### [Aim of the task]
Each entry has to be printed again exactly.

### [Exercise materials]
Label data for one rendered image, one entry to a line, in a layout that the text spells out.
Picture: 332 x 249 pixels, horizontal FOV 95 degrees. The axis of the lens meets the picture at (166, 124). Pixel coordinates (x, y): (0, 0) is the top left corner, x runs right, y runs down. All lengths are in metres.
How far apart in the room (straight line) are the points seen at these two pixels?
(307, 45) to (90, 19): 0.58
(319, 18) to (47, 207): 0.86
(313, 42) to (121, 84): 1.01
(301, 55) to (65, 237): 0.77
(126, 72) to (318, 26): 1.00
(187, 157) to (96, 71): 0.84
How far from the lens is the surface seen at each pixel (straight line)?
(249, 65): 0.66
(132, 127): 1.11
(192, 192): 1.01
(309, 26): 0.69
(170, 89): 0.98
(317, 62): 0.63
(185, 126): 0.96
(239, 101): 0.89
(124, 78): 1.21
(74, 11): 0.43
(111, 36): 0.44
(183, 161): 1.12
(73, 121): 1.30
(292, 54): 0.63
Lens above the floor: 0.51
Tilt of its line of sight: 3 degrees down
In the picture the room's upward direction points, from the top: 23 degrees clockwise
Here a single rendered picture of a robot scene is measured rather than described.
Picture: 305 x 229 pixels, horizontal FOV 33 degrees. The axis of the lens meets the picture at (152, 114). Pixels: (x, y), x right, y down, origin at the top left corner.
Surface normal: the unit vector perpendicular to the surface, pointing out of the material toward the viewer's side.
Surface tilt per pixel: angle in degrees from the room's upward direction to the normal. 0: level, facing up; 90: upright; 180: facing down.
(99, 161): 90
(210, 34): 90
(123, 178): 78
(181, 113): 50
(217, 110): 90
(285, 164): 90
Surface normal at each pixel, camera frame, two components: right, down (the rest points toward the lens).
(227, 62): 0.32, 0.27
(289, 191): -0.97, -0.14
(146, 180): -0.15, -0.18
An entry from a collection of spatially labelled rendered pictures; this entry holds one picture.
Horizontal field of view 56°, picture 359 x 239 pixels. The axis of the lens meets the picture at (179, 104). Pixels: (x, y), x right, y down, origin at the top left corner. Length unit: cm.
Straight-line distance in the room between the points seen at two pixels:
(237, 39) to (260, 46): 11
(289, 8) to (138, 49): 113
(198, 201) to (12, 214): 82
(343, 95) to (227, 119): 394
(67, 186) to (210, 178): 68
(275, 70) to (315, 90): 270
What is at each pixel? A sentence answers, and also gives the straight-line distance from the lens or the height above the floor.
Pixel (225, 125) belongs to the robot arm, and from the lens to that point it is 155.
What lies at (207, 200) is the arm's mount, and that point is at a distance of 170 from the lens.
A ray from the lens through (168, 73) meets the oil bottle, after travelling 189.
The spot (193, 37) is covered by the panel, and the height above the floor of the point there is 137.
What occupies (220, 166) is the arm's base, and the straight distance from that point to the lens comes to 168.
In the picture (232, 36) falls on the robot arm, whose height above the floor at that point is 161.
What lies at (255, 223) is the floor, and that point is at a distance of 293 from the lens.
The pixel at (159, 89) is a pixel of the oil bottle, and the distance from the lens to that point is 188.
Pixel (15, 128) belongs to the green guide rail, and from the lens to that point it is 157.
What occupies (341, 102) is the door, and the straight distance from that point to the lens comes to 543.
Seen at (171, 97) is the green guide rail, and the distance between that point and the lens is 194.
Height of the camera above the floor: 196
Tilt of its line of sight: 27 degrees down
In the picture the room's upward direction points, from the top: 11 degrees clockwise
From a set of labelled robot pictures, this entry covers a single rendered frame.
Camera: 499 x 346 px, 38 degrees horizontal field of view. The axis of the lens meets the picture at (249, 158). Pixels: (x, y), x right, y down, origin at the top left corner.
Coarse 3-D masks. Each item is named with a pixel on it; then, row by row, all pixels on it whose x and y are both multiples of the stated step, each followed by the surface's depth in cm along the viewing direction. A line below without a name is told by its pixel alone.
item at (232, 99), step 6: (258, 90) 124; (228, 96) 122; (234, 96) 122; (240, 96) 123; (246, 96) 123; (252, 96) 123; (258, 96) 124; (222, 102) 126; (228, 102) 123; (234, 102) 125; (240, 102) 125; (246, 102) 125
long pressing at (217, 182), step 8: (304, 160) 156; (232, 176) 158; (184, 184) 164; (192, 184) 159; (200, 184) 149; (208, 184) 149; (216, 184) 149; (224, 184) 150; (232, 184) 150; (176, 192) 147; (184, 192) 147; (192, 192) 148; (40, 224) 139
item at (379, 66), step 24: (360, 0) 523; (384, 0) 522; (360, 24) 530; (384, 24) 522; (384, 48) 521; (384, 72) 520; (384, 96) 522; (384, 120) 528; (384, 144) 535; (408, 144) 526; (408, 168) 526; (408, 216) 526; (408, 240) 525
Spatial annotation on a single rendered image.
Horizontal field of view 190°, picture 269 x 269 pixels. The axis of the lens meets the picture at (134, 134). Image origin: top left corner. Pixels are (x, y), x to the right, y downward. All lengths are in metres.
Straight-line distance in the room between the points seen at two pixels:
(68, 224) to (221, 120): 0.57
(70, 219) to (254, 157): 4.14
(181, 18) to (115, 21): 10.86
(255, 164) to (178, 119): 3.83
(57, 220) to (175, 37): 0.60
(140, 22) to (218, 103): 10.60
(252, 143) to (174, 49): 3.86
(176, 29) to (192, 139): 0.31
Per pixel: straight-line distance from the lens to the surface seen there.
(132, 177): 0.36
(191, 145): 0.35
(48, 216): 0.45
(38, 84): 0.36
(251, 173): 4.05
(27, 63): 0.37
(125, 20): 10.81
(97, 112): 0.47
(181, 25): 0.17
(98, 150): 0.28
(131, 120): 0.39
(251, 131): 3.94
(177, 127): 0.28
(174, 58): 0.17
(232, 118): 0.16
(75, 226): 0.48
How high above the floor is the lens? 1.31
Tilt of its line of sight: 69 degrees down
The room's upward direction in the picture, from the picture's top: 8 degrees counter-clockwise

### [Written response]
Label data for one rendered image, one entry to a line, in a layout that the text spells out.
Picture: 332 x 249 pixels, horizontal FOV 95 degrees. The axis of the lens meets the picture at (166, 124). Pixel coordinates (x, y): (0, 0) is the top left corner, x runs right, y runs down. All lengths are in metres.
How far apart in the room (straight line) are the points seen at these two pixels?
(307, 45) to (90, 19): 0.58
(319, 18) to (47, 207): 0.86
(313, 42) to (121, 84): 1.01
(301, 55) to (65, 237): 0.77
(126, 72) to (318, 26): 1.00
(187, 157) to (96, 71): 0.84
How far from the lens is the surface seen at each pixel (straight line)?
(249, 65): 0.66
(132, 127): 1.11
(192, 192): 1.01
(309, 26): 0.69
(170, 89): 0.98
(317, 62): 0.63
(185, 126): 0.96
(239, 101): 0.89
(124, 78): 1.21
(74, 11): 0.43
(111, 36): 0.44
(183, 161): 1.12
(73, 121): 1.30
(292, 54): 0.63
Lens above the floor: 0.51
Tilt of its line of sight: 3 degrees down
In the picture the room's upward direction points, from the top: 23 degrees clockwise
Here a single rendered picture of a robot scene is measured rather than described.
Picture: 305 x 229 pixels, horizontal FOV 33 degrees. The axis of the lens meets the picture at (152, 114). Pixels: (x, y), x right, y down, origin at the top left corner.
Surface normal: the unit vector perpendicular to the surface, pointing out of the material toward the viewer's side.
Surface tilt per pixel: angle in degrees from the room's upward direction to the normal. 0: level, facing up; 90: upright; 180: facing down.
(99, 161): 90
(210, 34): 90
(123, 178): 78
(181, 113): 50
(217, 110): 90
(285, 164): 90
Surface normal at each pixel, camera frame, two components: right, down (the rest points toward the lens).
(227, 62): 0.32, 0.27
(289, 191): -0.97, -0.14
(146, 180): -0.15, -0.18
An entry from a collection of spatially labelled rendered pictures; this entry holds one picture.
Horizontal field of view 56°, picture 359 x 239 pixels. The axis of the lens meets the picture at (179, 104). Pixels: (x, y), x right, y down, origin at the top left corner. Length unit: cm.
Straight-line distance in the room between the points seen at two pixels:
(237, 39) to (260, 46): 11
(289, 8) to (138, 49): 113
(198, 201) to (12, 214): 82
(343, 95) to (227, 119): 394
(67, 186) to (210, 178): 68
(275, 70) to (315, 90): 270
What is at each pixel? A sentence answers, and also gives the straight-line distance from the lens or the height above the floor.
Pixel (225, 125) belongs to the robot arm, and from the lens to that point it is 155.
What lies at (207, 200) is the arm's mount, and that point is at a distance of 170 from the lens.
A ray from the lens through (168, 73) meets the oil bottle, after travelling 189.
The spot (193, 37) is covered by the panel, and the height above the floor of the point there is 137.
What occupies (220, 166) is the arm's base, and the straight distance from that point to the lens comes to 168.
In the picture (232, 36) falls on the robot arm, whose height above the floor at that point is 161.
What lies at (255, 223) is the floor, and that point is at a distance of 293 from the lens.
The pixel at (159, 89) is a pixel of the oil bottle, and the distance from the lens to that point is 188.
Pixel (15, 128) belongs to the green guide rail, and from the lens to that point it is 157.
What occupies (341, 102) is the door, and the straight distance from that point to the lens comes to 543.
Seen at (171, 97) is the green guide rail, and the distance between that point and the lens is 194.
Height of the camera above the floor: 196
Tilt of its line of sight: 27 degrees down
In the picture the room's upward direction points, from the top: 11 degrees clockwise
From a set of labelled robot pictures, this entry covers a single rendered frame.
Camera: 499 x 346 px, 38 degrees horizontal field of view. The axis of the lens meets the picture at (249, 158). Pixels: (x, y), x right, y down, origin at the top left corner.
Coarse 3-D masks. Each item is named with a pixel on it; then, row by row, all pixels on it whose x and y are both multiples of the stated step, each followed by the surface's depth in cm along the viewing direction. A line below without a name is told by its pixel alone.
item at (232, 99), step 6: (258, 90) 124; (228, 96) 122; (234, 96) 122; (240, 96) 123; (246, 96) 123; (252, 96) 123; (258, 96) 124; (222, 102) 126; (228, 102) 123; (234, 102) 125; (240, 102) 125; (246, 102) 125
long pressing at (217, 182), step 8: (304, 160) 156; (232, 176) 158; (184, 184) 164; (192, 184) 159; (200, 184) 149; (208, 184) 149; (216, 184) 149; (224, 184) 150; (232, 184) 150; (176, 192) 147; (184, 192) 147; (192, 192) 148; (40, 224) 139
item at (379, 66), step 24: (360, 0) 523; (384, 0) 522; (360, 24) 530; (384, 24) 522; (384, 48) 521; (384, 72) 520; (384, 96) 522; (384, 120) 528; (384, 144) 535; (408, 144) 526; (408, 168) 526; (408, 216) 526; (408, 240) 525
Spatial annotation on a single rendered image.
Horizontal field of view 190°, picture 269 x 269 pixels. The axis of the lens meets the picture at (134, 134). Image origin: top left corner. Pixels are (x, y), x to the right, y downward. All lengths are in metres.
Straight-line distance in the room between the points seen at two pixels:
(68, 224) to (221, 120): 0.57
(70, 219) to (254, 157): 4.14
(181, 18) to (115, 21): 10.86
(255, 164) to (178, 119): 3.83
(57, 220) to (175, 37): 0.60
(140, 22) to (218, 103): 10.60
(252, 143) to (174, 49): 3.86
(176, 29) to (192, 139): 0.31
Per pixel: straight-line distance from the lens to the surface seen there.
(132, 177): 0.36
(191, 145): 0.35
(48, 216): 0.45
(38, 84): 0.36
(251, 173): 4.05
(27, 63): 0.37
(125, 20): 10.81
(97, 112): 0.47
(181, 25): 0.17
(98, 150): 0.28
(131, 120): 0.39
(251, 131): 3.94
(177, 127): 0.28
(174, 58): 0.17
(232, 118): 0.16
(75, 226): 0.48
How high above the floor is the lens? 1.31
Tilt of its line of sight: 69 degrees down
The room's upward direction in the picture, from the picture's top: 8 degrees counter-clockwise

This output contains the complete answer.